Your objective: From the entries below, return every line that includes the word "frame".

Exercise data:
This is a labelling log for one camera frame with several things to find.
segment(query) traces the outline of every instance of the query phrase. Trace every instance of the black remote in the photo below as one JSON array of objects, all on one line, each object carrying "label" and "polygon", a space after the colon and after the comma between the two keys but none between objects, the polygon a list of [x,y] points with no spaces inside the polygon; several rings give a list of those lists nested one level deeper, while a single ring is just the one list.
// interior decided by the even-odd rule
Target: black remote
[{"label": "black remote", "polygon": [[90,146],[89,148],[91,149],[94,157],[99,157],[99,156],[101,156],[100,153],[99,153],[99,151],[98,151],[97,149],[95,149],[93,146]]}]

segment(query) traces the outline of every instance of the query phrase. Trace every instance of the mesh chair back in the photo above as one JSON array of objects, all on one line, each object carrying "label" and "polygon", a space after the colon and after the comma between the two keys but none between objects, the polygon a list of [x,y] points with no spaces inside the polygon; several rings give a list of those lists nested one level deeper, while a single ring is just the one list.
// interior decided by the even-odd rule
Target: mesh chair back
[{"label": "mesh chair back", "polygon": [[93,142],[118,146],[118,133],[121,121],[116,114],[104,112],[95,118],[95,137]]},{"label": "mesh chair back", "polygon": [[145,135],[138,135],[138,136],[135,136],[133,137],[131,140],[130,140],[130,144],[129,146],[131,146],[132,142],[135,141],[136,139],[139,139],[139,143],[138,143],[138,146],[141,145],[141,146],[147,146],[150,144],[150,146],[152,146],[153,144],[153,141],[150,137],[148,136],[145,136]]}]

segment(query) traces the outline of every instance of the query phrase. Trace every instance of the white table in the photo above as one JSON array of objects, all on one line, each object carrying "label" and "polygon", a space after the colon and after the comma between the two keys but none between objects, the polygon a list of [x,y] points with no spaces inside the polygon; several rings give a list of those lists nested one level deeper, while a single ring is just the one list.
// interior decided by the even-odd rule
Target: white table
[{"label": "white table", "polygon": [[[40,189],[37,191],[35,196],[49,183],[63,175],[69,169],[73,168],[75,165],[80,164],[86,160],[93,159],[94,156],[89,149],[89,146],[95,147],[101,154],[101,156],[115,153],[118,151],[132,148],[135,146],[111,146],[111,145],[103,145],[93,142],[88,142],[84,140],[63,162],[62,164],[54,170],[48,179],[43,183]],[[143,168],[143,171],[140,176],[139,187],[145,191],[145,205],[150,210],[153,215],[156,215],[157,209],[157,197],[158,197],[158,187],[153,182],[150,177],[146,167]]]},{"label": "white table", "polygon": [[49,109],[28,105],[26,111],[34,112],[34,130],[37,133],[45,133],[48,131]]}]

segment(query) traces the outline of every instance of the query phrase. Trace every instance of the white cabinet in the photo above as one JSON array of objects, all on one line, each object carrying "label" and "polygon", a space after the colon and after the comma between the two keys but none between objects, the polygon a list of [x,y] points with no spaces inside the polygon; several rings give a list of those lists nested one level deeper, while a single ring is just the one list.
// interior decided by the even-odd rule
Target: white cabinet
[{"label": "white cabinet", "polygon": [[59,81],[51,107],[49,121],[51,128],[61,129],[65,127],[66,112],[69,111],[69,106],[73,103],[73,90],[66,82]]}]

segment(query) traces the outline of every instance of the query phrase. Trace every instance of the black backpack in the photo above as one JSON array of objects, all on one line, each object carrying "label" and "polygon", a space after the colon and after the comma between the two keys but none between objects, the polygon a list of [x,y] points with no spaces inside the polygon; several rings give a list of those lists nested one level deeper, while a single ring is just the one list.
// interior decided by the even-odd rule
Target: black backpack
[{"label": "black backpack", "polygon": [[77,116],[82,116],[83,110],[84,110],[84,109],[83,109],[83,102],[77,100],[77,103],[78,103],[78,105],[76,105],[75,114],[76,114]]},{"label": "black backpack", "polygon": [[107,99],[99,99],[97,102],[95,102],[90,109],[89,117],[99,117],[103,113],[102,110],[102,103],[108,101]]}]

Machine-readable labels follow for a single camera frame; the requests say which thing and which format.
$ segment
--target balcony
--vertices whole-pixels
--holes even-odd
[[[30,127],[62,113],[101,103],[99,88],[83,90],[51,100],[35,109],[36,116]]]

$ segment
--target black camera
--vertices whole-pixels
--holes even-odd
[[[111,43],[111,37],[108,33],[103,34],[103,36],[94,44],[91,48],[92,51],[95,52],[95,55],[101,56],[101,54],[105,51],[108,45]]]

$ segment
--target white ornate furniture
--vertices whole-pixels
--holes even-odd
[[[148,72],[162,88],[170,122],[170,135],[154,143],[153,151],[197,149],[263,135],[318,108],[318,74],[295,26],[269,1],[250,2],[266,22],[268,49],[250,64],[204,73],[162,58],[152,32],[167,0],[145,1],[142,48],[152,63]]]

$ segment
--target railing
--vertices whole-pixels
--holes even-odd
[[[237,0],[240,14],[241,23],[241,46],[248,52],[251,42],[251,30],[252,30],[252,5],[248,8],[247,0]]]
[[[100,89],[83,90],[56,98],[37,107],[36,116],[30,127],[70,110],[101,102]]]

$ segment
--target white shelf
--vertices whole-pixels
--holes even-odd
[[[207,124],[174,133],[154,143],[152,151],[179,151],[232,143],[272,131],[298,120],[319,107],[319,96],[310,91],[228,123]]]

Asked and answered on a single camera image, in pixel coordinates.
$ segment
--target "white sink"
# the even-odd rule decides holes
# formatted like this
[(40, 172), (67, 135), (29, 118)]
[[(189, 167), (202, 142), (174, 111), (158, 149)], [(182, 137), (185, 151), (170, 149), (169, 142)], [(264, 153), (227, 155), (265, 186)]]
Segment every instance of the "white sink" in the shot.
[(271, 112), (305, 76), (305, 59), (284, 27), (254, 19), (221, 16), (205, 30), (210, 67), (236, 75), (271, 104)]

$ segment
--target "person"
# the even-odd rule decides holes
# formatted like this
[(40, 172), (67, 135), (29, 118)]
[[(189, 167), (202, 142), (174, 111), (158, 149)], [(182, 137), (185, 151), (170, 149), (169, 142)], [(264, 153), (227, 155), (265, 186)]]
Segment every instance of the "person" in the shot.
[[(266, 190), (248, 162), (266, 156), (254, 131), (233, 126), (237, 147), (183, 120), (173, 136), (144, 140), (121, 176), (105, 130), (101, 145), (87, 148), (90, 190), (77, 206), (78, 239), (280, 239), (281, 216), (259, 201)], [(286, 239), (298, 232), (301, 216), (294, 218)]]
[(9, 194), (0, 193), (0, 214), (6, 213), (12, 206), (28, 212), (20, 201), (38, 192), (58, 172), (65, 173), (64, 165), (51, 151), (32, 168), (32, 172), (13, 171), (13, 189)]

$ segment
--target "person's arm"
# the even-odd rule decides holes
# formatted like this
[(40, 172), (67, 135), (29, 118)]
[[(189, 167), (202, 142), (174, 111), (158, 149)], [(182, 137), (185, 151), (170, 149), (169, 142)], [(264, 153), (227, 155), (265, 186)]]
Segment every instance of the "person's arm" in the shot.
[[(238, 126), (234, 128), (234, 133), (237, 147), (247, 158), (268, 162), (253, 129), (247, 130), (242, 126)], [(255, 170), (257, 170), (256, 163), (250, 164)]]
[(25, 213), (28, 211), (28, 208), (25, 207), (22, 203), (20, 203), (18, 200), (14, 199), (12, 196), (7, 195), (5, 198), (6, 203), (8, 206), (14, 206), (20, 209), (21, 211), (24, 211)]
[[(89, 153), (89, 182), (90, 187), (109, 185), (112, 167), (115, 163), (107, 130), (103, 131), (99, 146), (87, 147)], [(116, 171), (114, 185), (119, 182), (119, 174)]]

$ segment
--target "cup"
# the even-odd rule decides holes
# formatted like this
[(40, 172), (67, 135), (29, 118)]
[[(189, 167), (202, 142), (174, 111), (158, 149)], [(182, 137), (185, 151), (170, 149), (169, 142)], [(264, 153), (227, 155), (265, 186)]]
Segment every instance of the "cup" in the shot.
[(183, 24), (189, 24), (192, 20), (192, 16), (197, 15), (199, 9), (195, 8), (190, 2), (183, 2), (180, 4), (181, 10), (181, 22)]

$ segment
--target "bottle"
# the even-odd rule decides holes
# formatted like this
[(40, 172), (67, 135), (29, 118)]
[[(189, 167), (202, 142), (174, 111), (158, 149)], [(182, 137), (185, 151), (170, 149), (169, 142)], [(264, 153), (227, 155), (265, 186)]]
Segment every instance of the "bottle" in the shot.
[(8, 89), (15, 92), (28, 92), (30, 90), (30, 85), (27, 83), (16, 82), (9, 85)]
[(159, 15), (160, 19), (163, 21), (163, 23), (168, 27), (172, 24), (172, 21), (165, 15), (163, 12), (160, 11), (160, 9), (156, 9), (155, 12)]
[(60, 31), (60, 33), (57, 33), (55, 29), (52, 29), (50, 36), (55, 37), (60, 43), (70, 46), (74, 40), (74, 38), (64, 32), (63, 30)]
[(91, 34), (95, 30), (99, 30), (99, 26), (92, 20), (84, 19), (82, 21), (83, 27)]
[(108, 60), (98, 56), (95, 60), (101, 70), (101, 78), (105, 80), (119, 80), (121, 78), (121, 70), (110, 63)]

Solution to this exercise:
This is a labelling log for one camera frame with several things to find.
Machine-readable labels follow for a single camera frame; the requests say which thing and which format.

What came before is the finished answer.